I am now 22 with irregular periods. I can sometimes go for up to three months without any periods. What’s the matter with me? Worried
The irregularity of periods can be distressing, especially when you don’t know why it is occurring. It is not uncommon for periods to be irregular around the time of puberty. This is usually related to a maturing reproductive system.
Shortly after that, and at your age, periods should have become regular and predictable. The most likely cause for the irregularity is what is referred to as hormonal imbalance.
The control of monthly periods is a complex system of well synchronized hormones released from the brain, which in turn, signal the ovaries to produce female hormones and release an egg (ovulation). The womb (uterus) responds in a predictable manner in anticipation of a potential pregnancy.
If no pregnancy occurs, uterine shedding occurs as a monthly period, and a new cycle starts. The most common cause for the pattern of your periods is a condition called ‘poly-cystic ovarian syndrome’ or PCOS. This is a complex condition, but at its simplest it translates into failure to ovulate every month, resulting in irregular and missed periods.
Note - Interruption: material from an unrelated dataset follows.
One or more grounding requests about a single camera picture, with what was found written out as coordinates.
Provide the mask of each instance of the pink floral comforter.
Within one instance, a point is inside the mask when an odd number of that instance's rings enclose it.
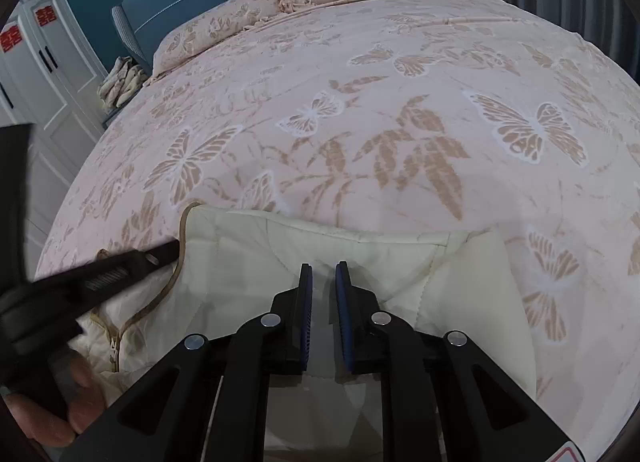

But there are still other gynecological conditions that may explain what you are going through. A review by a gynecologist will come up with a diagnosis. It is likely you will need some hormone tests, and may be imaging of your reproductive organs. Once the cause is identified, specific measures can be instituted to regulate your bleeding pattern.
Many women worry about their potential for having children when faced with irregular periods. The fact that you are young means that your potential for pregnancy remains very high, even with irregular periods. I would actually advise you to use contraception if you are sexually active and not ready to conceive.
But as irregular periods imply inconsistent ovulation, you should seek help if you don’t get pregnant within six months once you start trying. All that you may require is some tablets to help with ovulation. You should desist from self-prescription, as ovulation tablets are not without some risks. Pregnancy usually occurs within six months of such medication. In rare cases, some women may require more complex interventions to achieve a pregnancy.
What you are going through should not be viewed as a serious problem, especially in the young reproductive age groups. It is not unusual for some period irregularities to self-correct in the course of time. But once you get an assessment and an explanation for your period patterns, you will be more at ease. You may not even require anything to be done depending on your prevailing reproductive wishes.